This document briefly describes how to build Haste from scratch. This is fairly easy on Linux-based systems, and a bit less easy on Windows.
Build dependencies all non-Haskell dependencies necessary to build as well as bootstrap Haste.
- libbz2
- zlib
- git
- GHC 7.10
- libgmp
- libffi
- pandoc (to build man pages)
- Cygwin, including GCC
- Apple's XCode developer kit
As Haste support is not yet merged into vanilla Cabal, for now we have to use
our own haste-cabal
wrapper. An appropriate pre-built version of this binary
is downloaded as part of Haste's bootstrap process, so building it yourself
is not strictly necessary to build Haste from scratch.
However, if you experience problems with the pre-built binaries, building from
source is always a good idea.
Start by checking out the source and switching to the appropriate branch:
$ git clone https://github.com/valderman/cabal && cd cabal
$ git checkout haste-cabal
Then we build and install the Cabal library:
$ cd Cabal && cabal install
Finally, install the modified cabal binary itself:
$ cd ../cabal-install && cabal install
On Linux, haste-cabal
has a runtime dependency on the versions of libgmp
and libffi
it was linked against. If you intend to run your binary on
another machine than the one you built it on, you may want to bundle those
libraries with your binary and use a wrapper script to execute it with the
appropriate library environment.
If you are building a released version, simply use cabal and you're done:
$ cabal update && cabal install haste-compiler
If you are building a development branch, or if you want to build a portable binary package, you should start by checking out the source from GitHub:
$ git clone https://github.com/valderman/haste-compiler && cd haste-compiler
If you simply want to install the current development version, just install it with cabal as usual:
$ cabal install
If you want to build a portable binary package, the process is slightly different:
$ cabal configure -fportable -fstatic
$ cabal build
All binaries will be build and copied into the haste-compiler
directory
in the repository root.
The portable
flag tells Haste to look for libraries and settings in the
directory where the hastec
binary resides, while the static
flag enables
building the Haste binaries statically. On OSX, the latter flag doesn't do
anything as OSX is rather hostile towards static linking.

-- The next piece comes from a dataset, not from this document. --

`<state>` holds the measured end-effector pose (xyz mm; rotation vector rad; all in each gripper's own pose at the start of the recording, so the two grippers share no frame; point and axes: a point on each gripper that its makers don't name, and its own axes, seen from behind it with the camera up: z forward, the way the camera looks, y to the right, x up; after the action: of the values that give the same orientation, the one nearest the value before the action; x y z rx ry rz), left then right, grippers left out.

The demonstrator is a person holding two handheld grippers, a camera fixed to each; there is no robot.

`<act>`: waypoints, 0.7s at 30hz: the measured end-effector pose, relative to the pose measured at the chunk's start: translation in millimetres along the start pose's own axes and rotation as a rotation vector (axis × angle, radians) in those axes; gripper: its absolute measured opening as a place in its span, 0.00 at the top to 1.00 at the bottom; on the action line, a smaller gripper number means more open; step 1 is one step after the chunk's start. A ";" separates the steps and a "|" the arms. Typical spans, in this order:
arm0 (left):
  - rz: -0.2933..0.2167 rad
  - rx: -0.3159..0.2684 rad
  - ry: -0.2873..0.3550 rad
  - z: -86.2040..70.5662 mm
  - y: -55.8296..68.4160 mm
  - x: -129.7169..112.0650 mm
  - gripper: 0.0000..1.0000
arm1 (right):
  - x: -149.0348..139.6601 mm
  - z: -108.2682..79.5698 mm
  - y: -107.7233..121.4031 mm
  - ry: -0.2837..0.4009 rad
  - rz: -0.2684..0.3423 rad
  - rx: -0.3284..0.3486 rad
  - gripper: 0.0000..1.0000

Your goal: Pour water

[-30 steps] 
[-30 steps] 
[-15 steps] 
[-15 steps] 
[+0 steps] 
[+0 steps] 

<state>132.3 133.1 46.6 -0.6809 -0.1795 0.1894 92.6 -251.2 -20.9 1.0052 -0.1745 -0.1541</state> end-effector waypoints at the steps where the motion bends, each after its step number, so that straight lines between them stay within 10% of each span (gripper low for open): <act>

Be aware that a portable installation is statically linked (except on OSX),
and thus includes libgmp
. This comes with a small legal gotcha:
- you will need the static
libgmp
libraries (.a
files) to build, and - if you are distributing portable Haste binaries with proprietary modifications, you are violating the LGPL license of libgmp unless you also provide your application in source or object format. If this is a problem for you, consider contributing your changes back to mainline Haste under the BSD3 license.
Booting Haste is now a matter of running the appropriate haste-boot
binary.
If you installed the Haste binaries onto your system (as opposed to building
the portable binaries), you just add Cabal's local binary directory to your
search path, and then run haste-boot --local
from the root of your source
repository, indicating that you want to use the libraries already present
in that directory instead of downloading some other version.
If you built and installed your own haste-cabal
binary, you will want to
tell haste-boot
to avoid downloading a pre-built haste-cabal
binary and
instead use your pre-built binary using the --with-haste-cabal=$YOUR_BINARY
flag.
See haste-boot --help
for more bootstrapping options.
If you built the portable binaries, you instead need to run the haste-boot
binary that got copied into haste-compiler
(which is highly unlikely to be
on your search path):
$ haste-compiler/bin/haste-boot --local
Haste will be bootstrapped into said directory rather than into ~/.haste
.
If you built your own haste-cabal
binary, you will want to use the
--with-haste-cabal=$YOUR_BINARY
flag to ensure $YOUR_BINARY
is used instead
of the one haste-boot
would otherwise download.
The process of checking out a clean copy of Haste, building, booting and
packing up the result into a redistributable binary package is automated using
the build-release.hs
script.
In order to build a portable Debian package, for instance, simply run
runghc build-release deb
and a Debian package will appear in the
ghc-7.10
directory in the root of Haste's source tree.
The build-release script can build multiple file formats in one go; simple pass all formats you wish to build as command line arguments. To see which formats are currently supported by build-release, run it without arguments.